Masked strategies for images with small objects
Journal:
arXiv
Published Date:
Apr 24, 2025
Abstract
The hematology analytics used for detection and classification of small blood
components is a significant challenge. In particular, when objects exists as
small pixel-sized entities in a large context of similar objects. Deep learning
approaches using supervised models with pre-trained weights, such as residual
networks and vision transformers have demonstrated success for many
applications. Unfortunately, when applied to images outside the domain of
learned representations, these methods often result with less than acceptable
performance. A strategy to overcome this can be achieved by using
self-supervised models, where representations are learned and weights are then
applied for downstream applications. Recently, masked autoencoders have proven
to be effective to obtain representations that captures global context
information.

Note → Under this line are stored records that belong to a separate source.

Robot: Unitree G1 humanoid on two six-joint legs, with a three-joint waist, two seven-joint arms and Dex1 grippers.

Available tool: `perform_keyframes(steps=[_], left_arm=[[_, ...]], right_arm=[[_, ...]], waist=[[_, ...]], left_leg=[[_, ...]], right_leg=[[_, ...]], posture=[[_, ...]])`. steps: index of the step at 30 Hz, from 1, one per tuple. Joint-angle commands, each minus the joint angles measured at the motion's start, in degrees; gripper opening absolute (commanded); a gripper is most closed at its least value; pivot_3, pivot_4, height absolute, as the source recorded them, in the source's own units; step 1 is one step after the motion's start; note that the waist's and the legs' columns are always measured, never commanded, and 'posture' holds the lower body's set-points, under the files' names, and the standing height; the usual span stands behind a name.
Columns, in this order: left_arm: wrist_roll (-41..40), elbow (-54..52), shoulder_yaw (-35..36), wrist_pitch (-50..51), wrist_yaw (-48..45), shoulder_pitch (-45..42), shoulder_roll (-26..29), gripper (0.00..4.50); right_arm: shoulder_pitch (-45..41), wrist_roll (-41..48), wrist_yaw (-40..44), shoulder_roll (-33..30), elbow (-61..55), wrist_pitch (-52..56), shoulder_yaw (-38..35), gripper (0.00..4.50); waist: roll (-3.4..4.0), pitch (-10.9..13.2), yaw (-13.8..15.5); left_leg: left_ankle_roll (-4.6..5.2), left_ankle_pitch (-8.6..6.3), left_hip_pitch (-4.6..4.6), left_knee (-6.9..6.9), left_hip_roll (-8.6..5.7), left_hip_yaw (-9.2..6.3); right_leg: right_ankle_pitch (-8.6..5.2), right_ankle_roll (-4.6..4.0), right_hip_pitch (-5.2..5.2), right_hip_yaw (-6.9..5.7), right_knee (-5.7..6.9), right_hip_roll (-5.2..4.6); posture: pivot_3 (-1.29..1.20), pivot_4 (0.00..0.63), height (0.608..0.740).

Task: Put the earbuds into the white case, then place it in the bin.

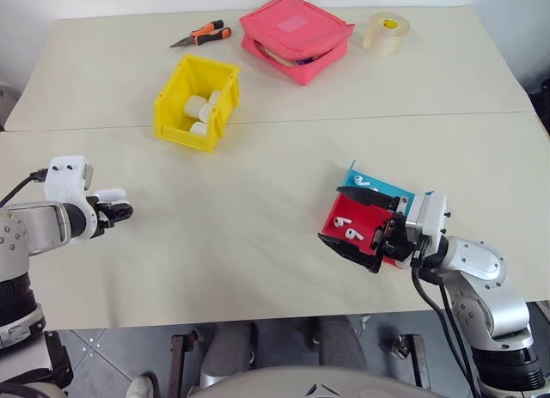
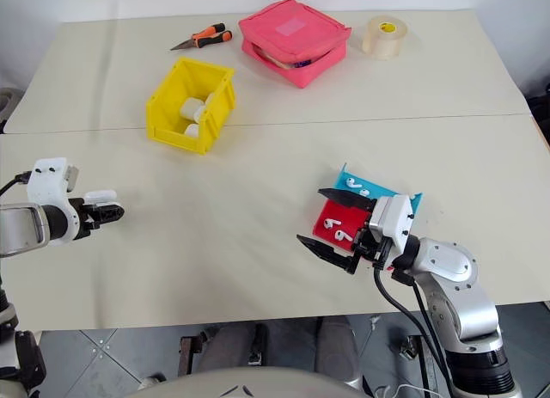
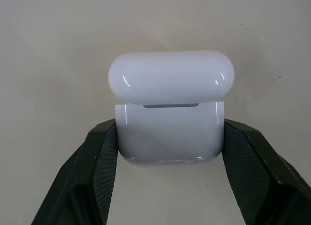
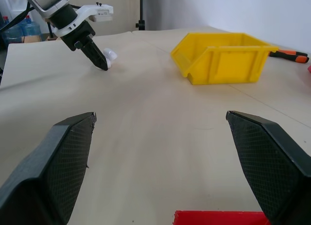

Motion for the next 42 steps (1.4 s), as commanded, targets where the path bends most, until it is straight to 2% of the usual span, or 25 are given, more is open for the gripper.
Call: perform_keyframes(steps=[1, 5, 9, 12, 17, 23, 29, 34, 36, 39, 42], left_arm=[[0.3, -1.5, 4.5, -1.7, -1.1, 0.1, -5.1, 2.78], [-2.3, -7.3, 7.5, -15.6, -13.2, 2.8, -8.2, 2.78], [3.0, -12.0, 2.4, -38.7, -30.0, 8.9, -8.4, 2.78], [3.3, -10.6, 0.0, -50.8, -38.6, 8.7, -12.4, 2.78], [6.5, -8.0, -10.1, -66.8, -53.0, 7.2, -17.6, 2.78], [12.7, 1.8, -22.1, -83.1, -63.0, 3.0, -26.9, 2.78], [15.9, 11.5, -29.4, -93.0, -67.8, -2.2, -36.3, 2.78], [13.6, 18.5, -31.2, -99.4, -74.7, -5.8, -42.9, 2.78], [11.5, 20.4, -31.9, -102.0, -79.4, -6.5, -46.1, 2.78], [13.0, 22.8, -33.7, -106.0, -83.3, -6.9, -48.2, 2.78], [13.6, 24.2, -33.5, -108.1, -83.7, -7.1, -48.9, 2.78]], right_arm=[[-0.4, 0.4, 0.2, -0.2, -1.4, -0.9, -0.2, 4.5], [-0.6, 0.8, 0.8, -1.0, -1.1, -0.5, -1.0, 4.5], [-0.7, 1.6, 0.9, -2.7, -1.6, 0.6, -2.7, 4.5], [-0.4, 2.5, 0.7, -4.4, -2.3, 1.5, -4.4, 4.5], [1.7, 3.6, -0.5, -6.8, -5.1, 3.3, -8.2, 4.5], [7.8, 4.0, -3.0, -8.8, -9.9, 4.8, -15.2, 4.5], [18.3, 6.0, -4.3, -10.1, -15.6, 7.5, -27.2, 4.5], [28.4, 7.5, -4.4, -10.3, -19.6, 11.8, -36.2, 4.5], [33.1, 8.9, -5.6, -10.9, -21.0, 17.2, -39.6, 4.5], [36.7, 9.0, -4.5, -13.5, -22.4, 21.7, -41.7, 4.5], [36.0, 11.3, -5.1, -17.3, -23.8, 26.9, -41.5, 4.5]], waist=[[0.01, 0.0, 0.1], [-0.26, 0.2, 0.8], [-0.37, 0.2, 0.6], [-0.36, 0.2, 1.0], [-0.37, 0.2, 1.3], [-0.39, 0.2, 1.5], [-0.4, 0.2, 1.7], [-0.41, 0.2, 2.3], [-0.4, 0.2, 2.3], [-0.41, 0.2, 2.5], [-0.39, 0.2, 2.4]], left_leg=[[0.0, 0.0, 0.0, 0.0, -0.01, 0.0], [0.0, 0.0, -0.06, 0.07, -0.02, 0.01], [-0.06, -0.04, -0.09, 0.07, 0.02, 0.03], [-0.06, -0.04, -0.11, 0.04, 0.02, 0.11], [-0.03, -0.04, -0.17, 0.09, 0.03, 0.44], [0.1, -0.1, -0.22, 0.16, 0.04, 0.56], [0.38, -0.25, -0.47, 0.51, 0.01, 0.57], [0.46, -0.29, -0.47, 0.54, 0.0, 0.61], [0.5, -0.31, -0.47, 0.55, 0.01, 0.64], [0.59, -0.36, -0.47, 0.55, 0.02, 0.67], [0.64, -0.39, -0.46, 0.56, 0.05, 0.76]], right_leg=[[0.0, 0.0, 0.0, 0.0, -0.01, 0.0], [0.0, 0.0, 0.01, -0.03, -0.01, 0.0], [0.0, 0.0, -0.01, -0.04, -0.11, 0.02], [0.0, -0.01, 0.02, -0.1, -0.21, 0.03], [0.0, 0.0, 0.07, -0.25, -0.23, 0.03], [0.02, 0.03, 0.13, -0.3, -0.28, 0.06], [0.14, 0.24, 0.16, -0.32, -0.4, 0.05], [0.15, 0.27, 0.18, -0.31, -0.44, 0.05], [0.16, 0.29, 0.19, -0.3, -0.48, 0.05], [0.16, 0.29, 0.2, -0.3, -0.55, 0.04], [0.17, 0.29, 0.2, -0.29, -0.65, 0.04]], posture=[[0.0, 0.15, 0.74], [0.0, 0.15, 0.74], [0.0, 0.15, 0.74], [0.0, 0.15, 0.74], [0.0, 0.15, 0.74], [0.0, 0.15, 0.74], [0.0, 0.15, 0.74], [0.0, 0.15, 0.74], [0.0, 0.15, 0.74], [0.0, 0.15, 0.74], [0.0, 0.15, 0.74]])
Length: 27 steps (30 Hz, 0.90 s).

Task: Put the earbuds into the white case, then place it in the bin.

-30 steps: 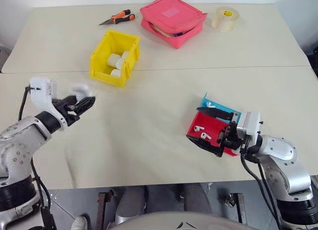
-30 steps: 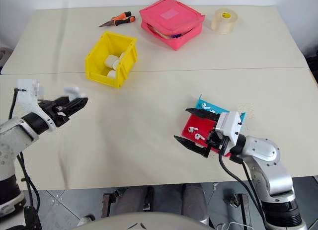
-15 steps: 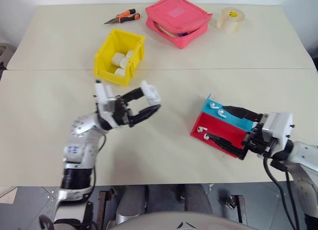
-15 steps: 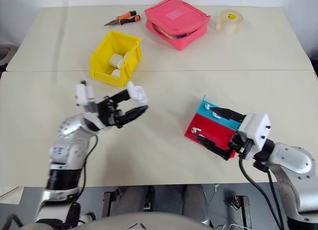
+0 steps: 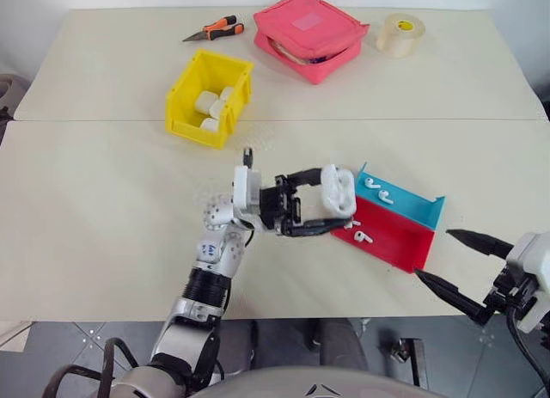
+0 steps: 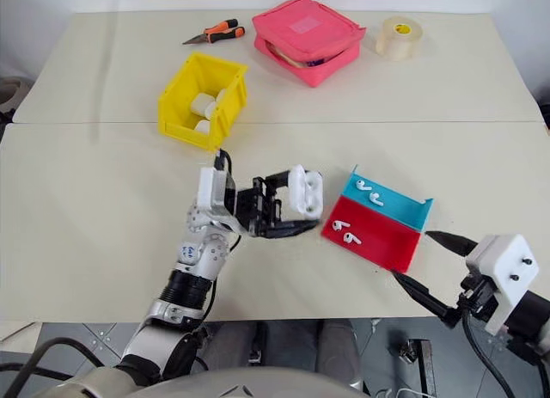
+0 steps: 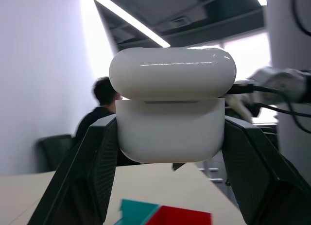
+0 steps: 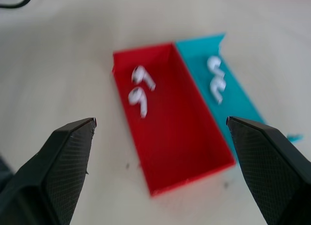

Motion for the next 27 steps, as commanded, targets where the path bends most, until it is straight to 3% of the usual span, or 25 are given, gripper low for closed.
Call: perform_keyframes(steps=[1, 7, 12, 18, 27], left_arm=[[0.2, 1.1, 0.0, -2.9, -1.3, -1.0, -0.3, 2.78], [1.6, 1.9, 0.6, -2.1, -1.3, -1.1, 3.0, 2.78], [2.9, 1.0, 0.4, -2.1, 0.0, -0.6, 5.2, 2.78], [4.1, 0.4, 0.2, -2.4, 2.0, -0.2, 6.1, 2.78], [4.4, -1.6, -0.6, -2.0, 3.6, 1.2, 6.2, 2.78]], right_arm=[[-2.8, 4.5, -1.8, -5.3, -3.3, 7.5, -0.2, 4.5], [-20.4, 8.5, -8.8, -18.5, -1.1, 21.7, 13.6, 4.5], [-35.2, 5.8, -9.4, -24.4, 2.7, 27.0, 28.7, 4.5], [-49.4, 2.0, -10.5, -22.5, 6.0, 31.9, 43.3, 4.5], [-55.8, -2.2, -10.9, -19.0, 8.4, 35.0, 50.4, 4.5]], waist=[[0.0, 0.0, 0.0], [0.01, 0.0, 0.0], [0.06, 0.0, 0.3], [0.06, 0.0, 0.3], [0.07, 0.0, 0.3]], left_leg=[[0.03, -0.02, 0.04, 0.0, 0.03, -0.03], [0.03, -0.01, 0.05, 0.0, 0.07, -0.35], [0.06, -0.03, -0.2, 0.12, 0.0, -0.51], [0.13, -0.08, -0.74, 0.58, -0.11, -0.57], [0.11, -0.09, -0.92, 0.9, -0.07, -0.61]], right_leg=[[0.0, 0.0, 0.0, 0.0, -0.02, -0.01], [0.01, -0.01, -0.01, -0.04, -0.2, 0.0], [0.08, 0.07, -0.06, -0.13, -0.21, -0.01], [0.18, 0.22, -0.2, -0.5, -0.28, -0.13], [0.29, 0.39, -0.16, -0.67, -0.27, -0.14]], posture=[[0.0, 0.15, 0.74], [0.0, 0.15, 0.74], [0.0, 0.15, 0.74], [0.0, 0.15, 0.74], [0.0, 0.15, 0.74]])
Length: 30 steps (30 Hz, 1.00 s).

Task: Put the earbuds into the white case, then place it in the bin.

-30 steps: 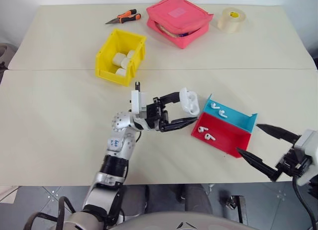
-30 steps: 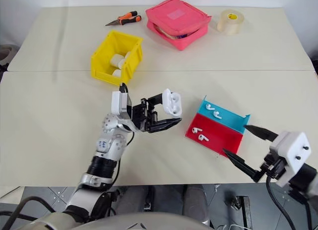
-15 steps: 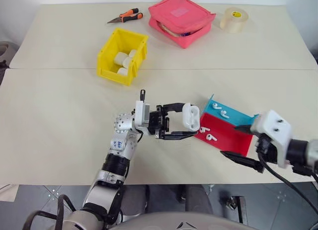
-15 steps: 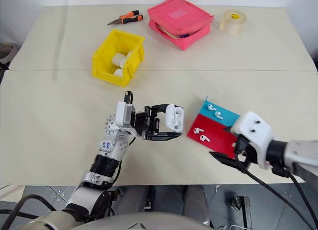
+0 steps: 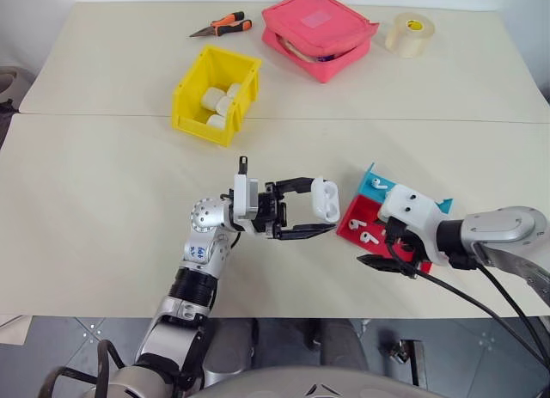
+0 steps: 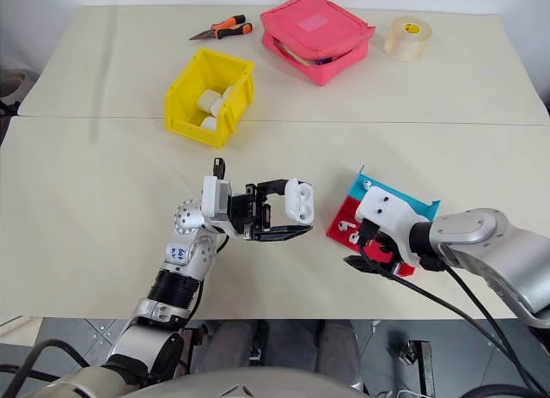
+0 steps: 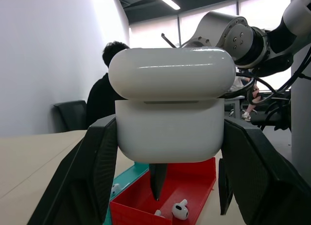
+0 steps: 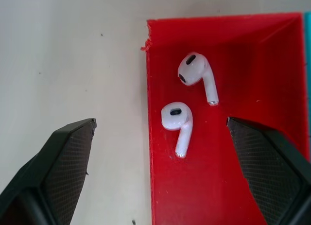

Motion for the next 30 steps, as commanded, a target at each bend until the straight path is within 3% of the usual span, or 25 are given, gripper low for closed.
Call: perform_keyframes(steps=[1, 7, 10, 13, 25, 28, 30], left_arm=[[0.1, -3.0, -0.8, -0.2, 0.8, 0.8, -0.1, 2.78], [0.1, -4.0, -1.4, 0.1, 1.1, 1.7, 0.5, 2.78], [0.1, -3.6, -1.4, -0.1, 1.3, 1.5, 0.7, 2.78], [0.1, -3.5, -1.3, -0.2, 1.4, 1.4, 0.7, 2.78], [0.0, -3.0, -1.4, -0.4, 1.4, 1.1, 0.9, 2.78], [0.1, -2.9, -1.4, -0.5, 1.4, 1.0, 0.9, 2.78], [0.1, -2.9, -1.3, -0.5, 1.4, 0.9, 0.9, 2.78]], right_arm=[[-1.1, -1.8, 0.5, 0.3, 0.5, 0.4, 1.0, 4.5], [-3.6, -5.1, 1.4, 0.5, 2.0, 0.1, 4.8, 4.5], [-4.4, -6.1, 1.7, 1.1, 2.3, 0.3, 5.9, 3.91], [-4.9, -6.8, 1.9, 1.8, 2.2, 0.6, 6.5, 2.95], [-5.3, -8.9, 3.2, 2.2, 1.9, 1.2, 8.0, 2.95], [-5.2, -9.2, 3.4, 2.4, 1.7, 1.3, 8.1, 2.37], [-5.1, -9.4, 3.6, 2.6, 1.5, 1.3, 8.3, 1.72]], waist=[[0.0, 0.0, 0.0], [0.01, 0.0, -0.2], [0.01, 0.0, -0.2], [0.01, 0.0, -0.2], [0.02, 0.0, -0.2], [0.02, 0.0, -0.2], [0.02, 0.0, -0.3]], left_leg=[[0.0, 0.0, 0.0, 0.0, 0.0, -0.01], [0.0, 0.0, -0.01, 0.0, -0.01, 0.01], [0.0, 0.0, -0.01, 0.0, -0.01, 0.02], [0.0, 0.0, -0.01, 0.0, -0.01, 0.02], [0.0, 0.0, -0.01, 0.0, -0.01, 0.01], [0.0, 0.0, -0.01, 0.0, -0.01, 0.01], [0.0, 0.0, 0.0, 0.0, -0.01, 0.01]], right_leg=[[0.0, 0.0, 0.0, -0.01, 0.0, 0.0], [0.01, 0.01, 0.0, -0.01, 0.0, 0.0], [0.01, 0.01, 0.0, -0.01, -0.01, 0.0], [0.01, 0.01, 0.0, -0.01, -0.01, 0.0], [0.01, 0.02, 0.0, -0.01, 0.0, 0.0], [0.01, 0.02, 0.0, -0.01, 0.0, 0.0], [0.01, 0.02, 0.01, -0.01, 0.0, 0.0]], posture=[[0.0, 0.15, 0.74], [0.0, 0.15, 0.74], [0.0, 0.15, 0.74], [0.0, 0.15, 0.74], [0.0, 0.15, 0.74], [0.0, 0.15, 0.74], [0.0, 0.15, 0.74]])
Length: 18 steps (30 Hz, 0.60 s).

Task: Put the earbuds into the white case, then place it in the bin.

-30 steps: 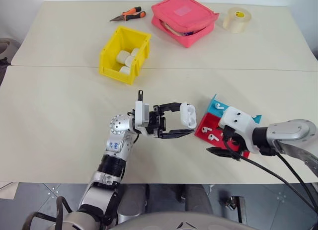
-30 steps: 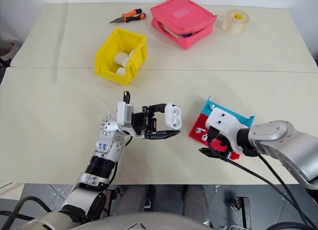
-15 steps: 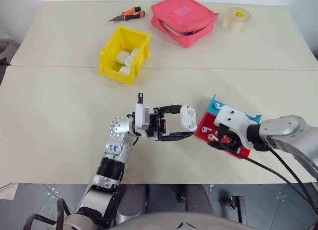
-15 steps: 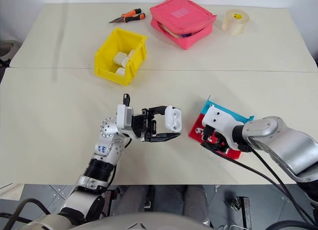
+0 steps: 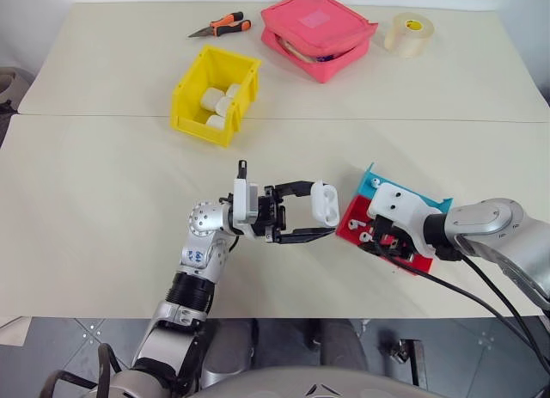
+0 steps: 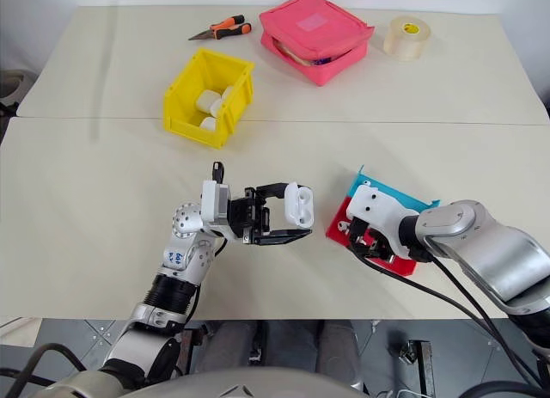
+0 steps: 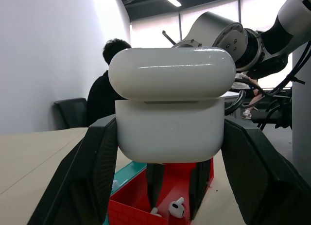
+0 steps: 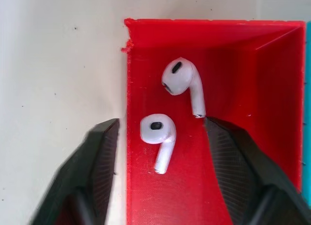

By masking regions of an image and having the model learn to
reconstruct both the masked and non-masked regions, weights can be used for
various applications. However, if the sizes of the objects in images are less
than the size of the mask, the global context information is lost, making it
almost impossible to reconstruct the image. In this study, we investigated the
effect of mask ratios and patch sizes for blood components using a MAE to
obtain learned ViT encoder representations. We then applied the encoder weights
to train a U-Net Transformer for semantic segmentation to obtain both local and
global contextual information. Our experimental results demonstrates that both
smaller mask ratios and patch sizes improve the reconstruction of images using
a MAE. We also show the results of semantic segmentation with and without
pre-trained weights, where smaller-sized blood components benefited with
pre-training. Overall, our proposed method offers an efficient and effective
strategy for the segmentation and classification of small objects.